:: The data ::
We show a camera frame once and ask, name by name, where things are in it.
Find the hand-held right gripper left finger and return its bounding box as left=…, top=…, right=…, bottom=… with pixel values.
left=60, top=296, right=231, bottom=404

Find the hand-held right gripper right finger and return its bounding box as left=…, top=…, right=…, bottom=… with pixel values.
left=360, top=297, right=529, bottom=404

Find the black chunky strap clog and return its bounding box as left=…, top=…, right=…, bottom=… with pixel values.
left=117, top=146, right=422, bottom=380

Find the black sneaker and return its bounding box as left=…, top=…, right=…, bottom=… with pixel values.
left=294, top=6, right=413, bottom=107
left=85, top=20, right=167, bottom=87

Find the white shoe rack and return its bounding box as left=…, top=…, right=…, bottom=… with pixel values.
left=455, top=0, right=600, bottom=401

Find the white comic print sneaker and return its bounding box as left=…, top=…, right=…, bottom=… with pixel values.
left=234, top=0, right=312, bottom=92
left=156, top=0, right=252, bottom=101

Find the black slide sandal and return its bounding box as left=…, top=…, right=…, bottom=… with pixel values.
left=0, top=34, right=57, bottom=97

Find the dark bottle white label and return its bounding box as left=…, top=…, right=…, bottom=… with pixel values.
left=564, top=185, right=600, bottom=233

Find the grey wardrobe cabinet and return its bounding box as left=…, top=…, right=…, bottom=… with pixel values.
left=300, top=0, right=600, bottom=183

:: About this exercise ::
Take the line holding "Find the white shoe" and the lines after it through the end of the entries. Retype them exactly and add nothing.

:: Answer for the task ::
Find the white shoe rack and return its bounding box as left=…, top=…, right=…, bottom=… with pixel values.
left=455, top=0, right=600, bottom=401

Find the white comic print sneaker and return its bounding box as left=…, top=…, right=…, bottom=… with pixel values.
left=234, top=0, right=312, bottom=92
left=156, top=0, right=252, bottom=101

Find the black slide sandal and return its bounding box as left=…, top=…, right=…, bottom=… with pixel values.
left=0, top=34, right=57, bottom=97

Find the dark bottle white label and return its bounding box as left=…, top=…, right=…, bottom=… with pixel values.
left=564, top=185, right=600, bottom=233

Find the grey wardrobe cabinet and return its bounding box as left=…, top=…, right=…, bottom=… with pixel values.
left=300, top=0, right=600, bottom=183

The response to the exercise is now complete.